2 InstaGENI’s Place in the Universe

Testbeds and experiments are all very well; however, the implications of InstaGENI’s design are much broader than experimental facilities for systems computer scientists. Though this was and remains GENI’s primary mission, it was always far more than that: put simply, GENI is a prototype of the next Internet—and the GENIRacks were always envisioned as the “software routers” of that next generation of the Internet. This is a sufficiently ambitious goal, and a sufficiently deep topic, to warrant some discussion here.

We should start with the obvious: why do we need a new Internet at all? The fundamental answer is that both the fundamental underlying technology of the Internet and the use cases which informed its design point have changed radically in the generation since its architecture was finalized. In the founding era of the Internet, memory and computation were expensive relative to data transmission, and the fundamental use case was bulk, asynchronous data transfer. Today, computation and memory are cheap relative to networking, and the bulk of Internet traffic is in latency-sensitive high-bandwidth applications: video, real-time interactive simulation, high-bandwidth interactive communication, and the like.

Even the fundamental use case, bulk data transfer, has been significantly affected by the change in underlying technology. When computation and memory were expensive, moving data to computation—no matter how slow or painful—was a necessity. Now, however, cheap computation and memory are ubiquitous: it is feasible to move computation to data. And when it is feasible, it is almost always attractive. Programs are generally small relative to the data they process, and many programs reduce data. Some simple examples demonstrate the point. The CASA Nowcasting experiment [46] looks for significant severe weather events; local processing, sited at the weather radar, can find events of interest and propagate them to a cluster which can do detailed processing. Doing the reduction locally, at the weather radar, saves enormously on bandwidth and focuses the network on those events of interest.
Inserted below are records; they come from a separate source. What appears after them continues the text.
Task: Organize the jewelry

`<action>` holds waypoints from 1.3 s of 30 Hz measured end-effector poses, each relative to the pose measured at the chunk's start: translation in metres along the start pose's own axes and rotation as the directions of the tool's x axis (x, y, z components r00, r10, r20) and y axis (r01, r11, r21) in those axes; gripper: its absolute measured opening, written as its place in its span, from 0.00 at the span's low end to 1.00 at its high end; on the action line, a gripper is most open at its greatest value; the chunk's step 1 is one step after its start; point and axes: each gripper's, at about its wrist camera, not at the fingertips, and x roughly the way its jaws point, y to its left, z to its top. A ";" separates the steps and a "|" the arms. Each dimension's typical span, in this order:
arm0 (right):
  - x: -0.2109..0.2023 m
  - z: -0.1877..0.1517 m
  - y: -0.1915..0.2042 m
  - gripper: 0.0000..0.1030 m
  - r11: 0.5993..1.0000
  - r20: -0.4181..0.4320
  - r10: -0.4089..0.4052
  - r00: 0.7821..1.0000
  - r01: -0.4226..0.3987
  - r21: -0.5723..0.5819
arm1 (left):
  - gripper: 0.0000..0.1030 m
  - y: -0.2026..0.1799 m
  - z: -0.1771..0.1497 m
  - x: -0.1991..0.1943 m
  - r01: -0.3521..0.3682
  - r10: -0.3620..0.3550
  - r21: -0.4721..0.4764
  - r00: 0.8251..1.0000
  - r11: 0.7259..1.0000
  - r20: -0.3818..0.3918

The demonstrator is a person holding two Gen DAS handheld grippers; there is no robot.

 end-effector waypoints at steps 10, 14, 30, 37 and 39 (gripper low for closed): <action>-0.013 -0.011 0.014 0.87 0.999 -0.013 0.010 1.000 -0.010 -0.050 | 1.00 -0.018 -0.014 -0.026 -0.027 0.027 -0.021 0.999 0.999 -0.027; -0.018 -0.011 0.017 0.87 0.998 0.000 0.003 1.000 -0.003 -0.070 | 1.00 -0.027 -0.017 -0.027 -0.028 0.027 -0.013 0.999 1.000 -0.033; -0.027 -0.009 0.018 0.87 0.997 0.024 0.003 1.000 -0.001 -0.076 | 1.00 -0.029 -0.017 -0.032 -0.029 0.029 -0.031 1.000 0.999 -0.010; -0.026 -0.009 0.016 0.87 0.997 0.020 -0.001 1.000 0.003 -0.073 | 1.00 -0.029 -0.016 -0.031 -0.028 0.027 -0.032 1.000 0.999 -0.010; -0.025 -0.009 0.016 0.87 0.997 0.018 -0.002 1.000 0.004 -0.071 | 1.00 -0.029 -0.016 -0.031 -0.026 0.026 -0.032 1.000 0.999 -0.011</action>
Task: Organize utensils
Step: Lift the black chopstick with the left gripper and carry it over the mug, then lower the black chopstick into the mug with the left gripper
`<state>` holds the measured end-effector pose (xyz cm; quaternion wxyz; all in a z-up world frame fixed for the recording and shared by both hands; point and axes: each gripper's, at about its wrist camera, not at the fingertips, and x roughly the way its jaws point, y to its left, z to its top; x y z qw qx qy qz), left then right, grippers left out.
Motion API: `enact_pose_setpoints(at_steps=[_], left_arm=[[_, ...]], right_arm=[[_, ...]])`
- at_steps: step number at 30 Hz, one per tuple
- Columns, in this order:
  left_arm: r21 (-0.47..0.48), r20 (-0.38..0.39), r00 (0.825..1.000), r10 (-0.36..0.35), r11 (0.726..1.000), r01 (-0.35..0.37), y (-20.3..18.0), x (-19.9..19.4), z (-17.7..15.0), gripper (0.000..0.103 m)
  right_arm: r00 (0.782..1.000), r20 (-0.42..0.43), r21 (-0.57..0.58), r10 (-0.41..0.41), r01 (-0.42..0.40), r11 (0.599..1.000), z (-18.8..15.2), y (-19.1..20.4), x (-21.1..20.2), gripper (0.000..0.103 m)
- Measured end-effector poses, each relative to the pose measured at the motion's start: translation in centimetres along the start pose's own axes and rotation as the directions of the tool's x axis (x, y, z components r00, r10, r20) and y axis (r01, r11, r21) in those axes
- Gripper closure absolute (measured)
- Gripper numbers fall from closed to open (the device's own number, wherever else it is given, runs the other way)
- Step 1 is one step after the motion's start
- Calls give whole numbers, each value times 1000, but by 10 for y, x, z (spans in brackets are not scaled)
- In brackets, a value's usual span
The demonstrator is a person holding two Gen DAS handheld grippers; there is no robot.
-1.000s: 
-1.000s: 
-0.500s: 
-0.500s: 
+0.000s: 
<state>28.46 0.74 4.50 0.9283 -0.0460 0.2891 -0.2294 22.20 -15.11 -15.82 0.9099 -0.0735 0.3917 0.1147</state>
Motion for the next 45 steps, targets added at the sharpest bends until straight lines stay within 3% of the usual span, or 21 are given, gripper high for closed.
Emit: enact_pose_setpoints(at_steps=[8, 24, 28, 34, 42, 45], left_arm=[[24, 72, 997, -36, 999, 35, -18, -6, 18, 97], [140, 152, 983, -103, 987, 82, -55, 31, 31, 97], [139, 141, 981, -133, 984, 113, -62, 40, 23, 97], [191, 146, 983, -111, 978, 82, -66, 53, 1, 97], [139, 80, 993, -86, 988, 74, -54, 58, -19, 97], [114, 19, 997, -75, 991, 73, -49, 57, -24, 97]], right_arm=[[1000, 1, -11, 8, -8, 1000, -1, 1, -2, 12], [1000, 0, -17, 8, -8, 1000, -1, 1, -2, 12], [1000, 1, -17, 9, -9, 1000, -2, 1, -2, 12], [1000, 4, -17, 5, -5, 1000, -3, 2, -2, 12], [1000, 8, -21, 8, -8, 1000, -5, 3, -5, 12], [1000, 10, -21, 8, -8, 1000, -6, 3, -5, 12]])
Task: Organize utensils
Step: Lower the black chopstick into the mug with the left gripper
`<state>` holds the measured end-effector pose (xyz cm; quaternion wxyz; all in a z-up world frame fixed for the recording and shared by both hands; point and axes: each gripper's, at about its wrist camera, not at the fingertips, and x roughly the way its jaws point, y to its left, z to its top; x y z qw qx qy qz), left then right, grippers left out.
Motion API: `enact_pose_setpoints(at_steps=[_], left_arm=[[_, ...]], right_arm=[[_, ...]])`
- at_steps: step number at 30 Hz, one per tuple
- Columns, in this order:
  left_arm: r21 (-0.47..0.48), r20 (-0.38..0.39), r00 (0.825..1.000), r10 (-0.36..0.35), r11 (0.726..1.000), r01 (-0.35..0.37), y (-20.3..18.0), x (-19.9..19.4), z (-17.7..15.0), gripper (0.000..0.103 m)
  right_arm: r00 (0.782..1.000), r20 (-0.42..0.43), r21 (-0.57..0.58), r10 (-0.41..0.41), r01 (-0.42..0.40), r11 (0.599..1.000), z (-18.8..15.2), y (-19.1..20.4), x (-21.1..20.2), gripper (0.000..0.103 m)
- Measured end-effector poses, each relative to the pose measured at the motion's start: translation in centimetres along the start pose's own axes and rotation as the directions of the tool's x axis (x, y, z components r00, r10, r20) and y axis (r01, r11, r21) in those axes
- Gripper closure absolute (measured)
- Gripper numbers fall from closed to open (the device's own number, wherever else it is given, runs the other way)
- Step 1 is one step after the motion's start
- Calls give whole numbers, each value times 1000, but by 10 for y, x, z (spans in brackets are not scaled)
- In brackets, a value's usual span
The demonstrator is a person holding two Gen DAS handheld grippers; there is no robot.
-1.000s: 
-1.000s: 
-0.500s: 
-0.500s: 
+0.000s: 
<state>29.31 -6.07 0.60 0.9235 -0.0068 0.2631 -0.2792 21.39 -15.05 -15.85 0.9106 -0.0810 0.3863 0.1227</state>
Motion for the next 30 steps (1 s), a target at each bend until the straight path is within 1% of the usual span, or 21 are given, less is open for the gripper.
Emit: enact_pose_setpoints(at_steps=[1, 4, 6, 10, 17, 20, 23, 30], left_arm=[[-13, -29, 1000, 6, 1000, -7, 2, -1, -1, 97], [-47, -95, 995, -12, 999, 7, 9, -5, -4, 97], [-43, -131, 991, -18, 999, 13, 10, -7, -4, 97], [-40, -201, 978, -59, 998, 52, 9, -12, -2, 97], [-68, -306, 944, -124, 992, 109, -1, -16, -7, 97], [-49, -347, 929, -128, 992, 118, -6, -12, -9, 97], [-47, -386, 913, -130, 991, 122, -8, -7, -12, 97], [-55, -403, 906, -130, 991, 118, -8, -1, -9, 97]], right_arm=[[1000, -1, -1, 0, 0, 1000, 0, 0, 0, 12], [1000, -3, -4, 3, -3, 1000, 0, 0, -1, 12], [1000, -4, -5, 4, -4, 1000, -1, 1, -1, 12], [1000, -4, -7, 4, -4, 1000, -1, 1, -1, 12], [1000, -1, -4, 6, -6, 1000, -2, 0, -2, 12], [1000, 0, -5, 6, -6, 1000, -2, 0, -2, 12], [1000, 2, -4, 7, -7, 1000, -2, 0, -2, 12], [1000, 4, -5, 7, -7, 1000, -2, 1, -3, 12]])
This is a simple example, but many more in the same vein can be described; and as the Internet of Things becomes dominant, many more examples of this sort will emerge. The CASA radar is merely one example of a very large class of device: the high-bandwidth, high-capacity sensor. Choose virtually any Internet of Things use case that involves such sensors, from driverless cars to real-time crime detection. A straightforward, back-of-the-envelope calculation will demonstrate that the take from the various sensors will overwhelm the network; the IoT will require not just higher-capacity networks, but an entirely new architecture, with pervasive local computing.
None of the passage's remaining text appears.